Carriers are responding with capacity management tools. Nine blank sailings — the practice of cancelling scheduled vessel departures to reduce available space — were announced on trans-Pacific routes in a single week in April 2026. Blank sailings reduce available capacity without the long-term commitment of withdrawing vessels from service, and they are the industry’s primary short-term tool for slowing a rate decline. Carriers have been rotating blank sailings across services to maintain a rate floor, but the structural mismatch between fleet growth and demand means these measures can slow the decline rather than reverse it. These blank sailings are a carrier capacity-management response to falling rates and are not caused by the Hormuz closure, which affects Asia-Europe shipping rather than trans-Pacific trade lanes.

The implications differ by exporter profile. Manufacturers in Southeast Asia that front-loaded their own US-bound shipments in late 2025 face a compounded problem: they spent their logistics budget early and now face weaker demand. Companies that did not front-load — either because they lacked inventory capacity or because they sell through channels with faster restocking cycles — are better positioned to benefit from lower current rates.
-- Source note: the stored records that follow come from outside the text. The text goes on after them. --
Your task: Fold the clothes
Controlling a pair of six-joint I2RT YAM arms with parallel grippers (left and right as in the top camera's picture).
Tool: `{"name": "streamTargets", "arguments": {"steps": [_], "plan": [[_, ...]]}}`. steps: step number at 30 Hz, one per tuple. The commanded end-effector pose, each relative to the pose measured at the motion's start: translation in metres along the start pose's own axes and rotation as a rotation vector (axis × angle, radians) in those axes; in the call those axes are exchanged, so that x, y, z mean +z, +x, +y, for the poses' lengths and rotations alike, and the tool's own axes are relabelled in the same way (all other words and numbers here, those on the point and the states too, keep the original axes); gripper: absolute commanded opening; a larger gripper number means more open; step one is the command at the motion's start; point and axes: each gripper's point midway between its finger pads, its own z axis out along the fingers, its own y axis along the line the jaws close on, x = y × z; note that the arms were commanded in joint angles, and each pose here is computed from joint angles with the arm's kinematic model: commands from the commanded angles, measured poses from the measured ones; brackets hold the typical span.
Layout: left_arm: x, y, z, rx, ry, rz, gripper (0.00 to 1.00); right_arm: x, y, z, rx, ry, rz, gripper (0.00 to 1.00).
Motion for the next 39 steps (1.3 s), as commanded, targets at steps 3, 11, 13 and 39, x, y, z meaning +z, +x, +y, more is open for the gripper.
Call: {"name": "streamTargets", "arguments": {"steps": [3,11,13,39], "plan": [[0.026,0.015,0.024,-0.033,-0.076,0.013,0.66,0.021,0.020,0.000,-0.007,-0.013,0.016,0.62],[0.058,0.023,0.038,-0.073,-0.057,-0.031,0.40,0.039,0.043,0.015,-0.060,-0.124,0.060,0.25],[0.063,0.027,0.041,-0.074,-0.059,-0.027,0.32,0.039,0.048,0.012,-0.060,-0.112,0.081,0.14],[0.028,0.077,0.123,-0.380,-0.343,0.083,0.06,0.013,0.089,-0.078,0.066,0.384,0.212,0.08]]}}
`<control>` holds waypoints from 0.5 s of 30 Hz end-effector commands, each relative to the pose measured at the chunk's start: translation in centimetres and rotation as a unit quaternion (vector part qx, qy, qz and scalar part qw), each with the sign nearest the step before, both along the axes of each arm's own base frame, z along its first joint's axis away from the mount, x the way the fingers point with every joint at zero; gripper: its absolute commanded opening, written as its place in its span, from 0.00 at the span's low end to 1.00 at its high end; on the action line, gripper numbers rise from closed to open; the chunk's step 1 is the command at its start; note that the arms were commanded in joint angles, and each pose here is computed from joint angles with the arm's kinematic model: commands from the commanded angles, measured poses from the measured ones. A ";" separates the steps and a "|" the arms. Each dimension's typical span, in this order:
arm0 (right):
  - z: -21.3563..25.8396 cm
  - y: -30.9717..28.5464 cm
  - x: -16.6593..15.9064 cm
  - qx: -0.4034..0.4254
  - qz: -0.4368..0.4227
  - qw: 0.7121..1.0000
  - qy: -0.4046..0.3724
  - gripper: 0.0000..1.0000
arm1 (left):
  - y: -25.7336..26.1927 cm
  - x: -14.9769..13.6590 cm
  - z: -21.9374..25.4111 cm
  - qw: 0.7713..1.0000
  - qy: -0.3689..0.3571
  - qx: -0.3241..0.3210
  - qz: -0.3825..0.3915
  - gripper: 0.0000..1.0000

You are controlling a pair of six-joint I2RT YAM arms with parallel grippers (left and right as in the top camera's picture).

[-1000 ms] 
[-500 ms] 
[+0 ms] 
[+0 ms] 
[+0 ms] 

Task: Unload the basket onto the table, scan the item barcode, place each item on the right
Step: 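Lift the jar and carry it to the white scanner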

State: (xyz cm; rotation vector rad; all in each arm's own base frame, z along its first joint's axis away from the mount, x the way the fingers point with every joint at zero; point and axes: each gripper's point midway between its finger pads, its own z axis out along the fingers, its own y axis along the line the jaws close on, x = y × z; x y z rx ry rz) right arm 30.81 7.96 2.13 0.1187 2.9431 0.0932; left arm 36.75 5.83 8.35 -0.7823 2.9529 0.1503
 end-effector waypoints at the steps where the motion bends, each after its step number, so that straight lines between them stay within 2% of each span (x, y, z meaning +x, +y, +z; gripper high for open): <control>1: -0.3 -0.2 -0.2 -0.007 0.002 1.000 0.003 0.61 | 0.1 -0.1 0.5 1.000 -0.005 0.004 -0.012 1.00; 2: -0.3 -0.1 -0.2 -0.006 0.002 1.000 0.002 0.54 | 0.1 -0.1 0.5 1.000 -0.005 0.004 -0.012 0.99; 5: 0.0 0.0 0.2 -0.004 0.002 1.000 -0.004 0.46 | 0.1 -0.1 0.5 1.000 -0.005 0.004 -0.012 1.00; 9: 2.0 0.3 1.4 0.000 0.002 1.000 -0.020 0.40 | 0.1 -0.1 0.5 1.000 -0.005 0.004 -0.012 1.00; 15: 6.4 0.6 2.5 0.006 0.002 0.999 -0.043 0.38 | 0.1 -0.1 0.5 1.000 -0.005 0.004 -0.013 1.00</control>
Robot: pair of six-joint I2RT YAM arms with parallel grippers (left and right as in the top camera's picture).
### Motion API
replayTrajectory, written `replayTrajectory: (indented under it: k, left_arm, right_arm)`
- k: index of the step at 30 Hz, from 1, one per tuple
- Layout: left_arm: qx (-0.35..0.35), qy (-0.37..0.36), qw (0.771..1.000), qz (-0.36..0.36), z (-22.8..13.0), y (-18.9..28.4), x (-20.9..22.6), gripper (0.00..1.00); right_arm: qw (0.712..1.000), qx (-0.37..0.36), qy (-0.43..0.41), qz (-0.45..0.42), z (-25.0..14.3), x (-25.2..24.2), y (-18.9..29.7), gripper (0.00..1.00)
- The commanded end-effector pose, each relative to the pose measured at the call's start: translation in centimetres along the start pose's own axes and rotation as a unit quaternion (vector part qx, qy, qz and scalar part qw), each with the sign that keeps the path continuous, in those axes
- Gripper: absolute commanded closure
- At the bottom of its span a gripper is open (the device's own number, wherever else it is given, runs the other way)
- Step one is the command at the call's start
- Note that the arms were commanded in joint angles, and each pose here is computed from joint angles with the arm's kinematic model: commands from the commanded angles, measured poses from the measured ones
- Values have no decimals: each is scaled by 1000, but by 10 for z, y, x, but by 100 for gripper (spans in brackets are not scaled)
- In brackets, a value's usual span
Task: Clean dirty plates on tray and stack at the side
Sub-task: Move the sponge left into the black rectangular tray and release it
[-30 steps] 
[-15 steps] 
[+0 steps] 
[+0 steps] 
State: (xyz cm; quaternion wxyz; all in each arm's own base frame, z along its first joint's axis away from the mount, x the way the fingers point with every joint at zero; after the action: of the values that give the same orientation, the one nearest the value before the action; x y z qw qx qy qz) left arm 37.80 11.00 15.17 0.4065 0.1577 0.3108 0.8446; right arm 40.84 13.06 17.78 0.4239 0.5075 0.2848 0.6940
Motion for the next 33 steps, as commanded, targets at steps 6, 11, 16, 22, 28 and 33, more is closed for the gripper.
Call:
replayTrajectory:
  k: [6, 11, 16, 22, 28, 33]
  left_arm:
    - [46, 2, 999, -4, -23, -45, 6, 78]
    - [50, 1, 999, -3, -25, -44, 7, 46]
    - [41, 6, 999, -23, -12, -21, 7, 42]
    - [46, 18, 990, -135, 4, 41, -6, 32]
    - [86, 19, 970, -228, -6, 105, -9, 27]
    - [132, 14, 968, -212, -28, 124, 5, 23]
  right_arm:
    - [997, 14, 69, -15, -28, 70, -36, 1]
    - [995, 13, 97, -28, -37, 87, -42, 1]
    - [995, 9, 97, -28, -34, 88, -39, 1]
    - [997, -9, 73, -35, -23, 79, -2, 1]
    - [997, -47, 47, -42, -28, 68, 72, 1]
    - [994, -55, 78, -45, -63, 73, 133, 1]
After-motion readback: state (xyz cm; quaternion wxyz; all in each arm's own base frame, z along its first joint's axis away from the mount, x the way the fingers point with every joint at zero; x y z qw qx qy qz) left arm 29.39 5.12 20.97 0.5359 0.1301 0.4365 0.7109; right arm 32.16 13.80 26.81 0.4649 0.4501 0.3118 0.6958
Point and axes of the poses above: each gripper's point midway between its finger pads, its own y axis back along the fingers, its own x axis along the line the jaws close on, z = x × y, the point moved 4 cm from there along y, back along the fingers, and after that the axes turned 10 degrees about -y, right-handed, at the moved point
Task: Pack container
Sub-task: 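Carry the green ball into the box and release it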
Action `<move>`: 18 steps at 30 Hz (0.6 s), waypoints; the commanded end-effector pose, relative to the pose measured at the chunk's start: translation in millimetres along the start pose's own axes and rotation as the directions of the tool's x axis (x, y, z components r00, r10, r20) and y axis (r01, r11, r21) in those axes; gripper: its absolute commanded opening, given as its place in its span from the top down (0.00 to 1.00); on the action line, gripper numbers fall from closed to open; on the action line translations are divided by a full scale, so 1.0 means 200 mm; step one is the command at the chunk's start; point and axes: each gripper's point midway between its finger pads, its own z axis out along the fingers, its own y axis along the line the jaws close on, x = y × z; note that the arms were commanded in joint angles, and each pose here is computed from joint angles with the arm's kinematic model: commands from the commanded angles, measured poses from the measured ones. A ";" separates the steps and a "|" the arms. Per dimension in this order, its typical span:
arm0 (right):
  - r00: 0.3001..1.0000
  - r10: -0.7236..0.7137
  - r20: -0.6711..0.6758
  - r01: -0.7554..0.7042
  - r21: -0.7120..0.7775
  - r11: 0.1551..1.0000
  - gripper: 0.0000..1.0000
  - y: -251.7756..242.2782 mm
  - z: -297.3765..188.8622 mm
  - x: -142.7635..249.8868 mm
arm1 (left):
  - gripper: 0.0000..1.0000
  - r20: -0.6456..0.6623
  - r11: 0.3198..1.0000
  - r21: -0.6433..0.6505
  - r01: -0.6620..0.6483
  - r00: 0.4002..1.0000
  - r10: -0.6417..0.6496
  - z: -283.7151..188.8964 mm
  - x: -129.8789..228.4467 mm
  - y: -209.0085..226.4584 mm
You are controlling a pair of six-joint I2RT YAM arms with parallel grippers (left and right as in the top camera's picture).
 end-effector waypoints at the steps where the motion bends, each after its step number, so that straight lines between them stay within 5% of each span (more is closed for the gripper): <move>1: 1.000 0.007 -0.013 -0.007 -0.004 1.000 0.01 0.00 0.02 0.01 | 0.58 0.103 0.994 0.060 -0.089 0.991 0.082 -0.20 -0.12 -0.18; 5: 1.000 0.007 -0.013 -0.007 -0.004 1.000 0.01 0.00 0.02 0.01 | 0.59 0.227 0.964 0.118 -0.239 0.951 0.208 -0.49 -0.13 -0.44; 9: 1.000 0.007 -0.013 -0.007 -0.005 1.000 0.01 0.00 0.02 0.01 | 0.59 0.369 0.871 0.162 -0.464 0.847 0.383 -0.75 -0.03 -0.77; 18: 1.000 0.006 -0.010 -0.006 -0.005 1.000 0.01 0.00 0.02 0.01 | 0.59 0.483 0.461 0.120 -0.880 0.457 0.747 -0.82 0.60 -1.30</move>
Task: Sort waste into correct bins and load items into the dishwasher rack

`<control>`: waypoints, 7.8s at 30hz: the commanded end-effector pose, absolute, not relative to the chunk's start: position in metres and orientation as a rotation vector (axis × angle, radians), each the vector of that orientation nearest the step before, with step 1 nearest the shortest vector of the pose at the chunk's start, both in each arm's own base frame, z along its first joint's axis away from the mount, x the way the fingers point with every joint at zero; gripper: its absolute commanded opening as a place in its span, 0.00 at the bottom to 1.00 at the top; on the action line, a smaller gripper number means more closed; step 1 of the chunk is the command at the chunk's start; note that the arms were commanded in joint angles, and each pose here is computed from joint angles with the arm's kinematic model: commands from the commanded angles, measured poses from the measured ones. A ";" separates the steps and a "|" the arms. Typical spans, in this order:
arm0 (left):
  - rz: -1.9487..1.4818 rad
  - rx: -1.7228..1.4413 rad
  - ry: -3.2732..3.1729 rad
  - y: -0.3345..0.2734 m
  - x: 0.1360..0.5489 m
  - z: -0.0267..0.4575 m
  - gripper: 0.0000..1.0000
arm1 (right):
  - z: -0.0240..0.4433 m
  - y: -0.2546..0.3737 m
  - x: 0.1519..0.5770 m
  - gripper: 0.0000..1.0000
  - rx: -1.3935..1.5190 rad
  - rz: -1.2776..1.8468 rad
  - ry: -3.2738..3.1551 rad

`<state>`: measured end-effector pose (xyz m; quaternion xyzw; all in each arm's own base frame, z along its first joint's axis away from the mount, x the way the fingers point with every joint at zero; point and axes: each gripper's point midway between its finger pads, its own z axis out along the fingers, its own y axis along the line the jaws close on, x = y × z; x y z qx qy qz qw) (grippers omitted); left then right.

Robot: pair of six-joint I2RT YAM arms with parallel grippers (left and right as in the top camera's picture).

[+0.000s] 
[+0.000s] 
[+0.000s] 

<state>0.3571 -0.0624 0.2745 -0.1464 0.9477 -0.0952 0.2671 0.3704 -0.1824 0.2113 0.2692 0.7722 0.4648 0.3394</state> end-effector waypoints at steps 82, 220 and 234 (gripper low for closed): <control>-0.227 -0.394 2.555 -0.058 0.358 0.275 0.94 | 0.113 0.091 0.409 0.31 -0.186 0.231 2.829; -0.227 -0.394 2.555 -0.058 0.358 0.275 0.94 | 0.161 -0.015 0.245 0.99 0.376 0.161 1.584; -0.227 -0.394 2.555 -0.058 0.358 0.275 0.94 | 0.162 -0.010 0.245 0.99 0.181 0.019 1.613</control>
The modal picture also complicates planning. Asia Pacific air freight rates have risen 24% year-on-year to $4.95 per kilogram, driven by Hormuz-related jet fuel cost increases. The cost gap between ocean and air is narrowing on some corridors. That narrowing matters primarily for shippers of high-value, time-sensitive goods who routinely model the ocean-versus-air calculation for each shipment cycle. It reduces the range of cargo types for which air is the rational premium choice.

As noted in VCA’s recent coverage of Asia-Pacific ocean freight rerouting and rate movements, the freight rate environment has been volatile across all modes in 2026. The trans-Pacific rate decline runs counter to the rate surge on Cape-rerouted routes — a divergence that gives shippers with routing flexibility an opportunity to choose more carefully.

The rate trajectory for 2026 depends on two variables: how quickly US importers exhaust their buffer stock and resume normal ordering, and whether carriers maintain blank sailing discipline or break ranks to chase volume. Carriers have historically struggled to maintain collective capacity restraint when individual ships are running below breakeven utilisation. The first signs of restocking-driven demand recovery would normally be expected in the third quarter; whether that recovery is enough to reverse the rate trend depends on how much excess capacity the market is absorbing.

Procurement and logistics teams sourcing from Asia should treat the Drewry World Container Index as a live input to freight budget planning for the rest of 2026. A sustained West Coast rate below $3,000 per FEU represents a structural shift compared to the 2024–2025 environment and should prompt a review of contracted versus spot-rate exposure. The front-load-and-fall cycle repeats because it works in the short run and creates risk in the medium run. The manufacturers who avoid that cycle are consistently better positioned when the market turns.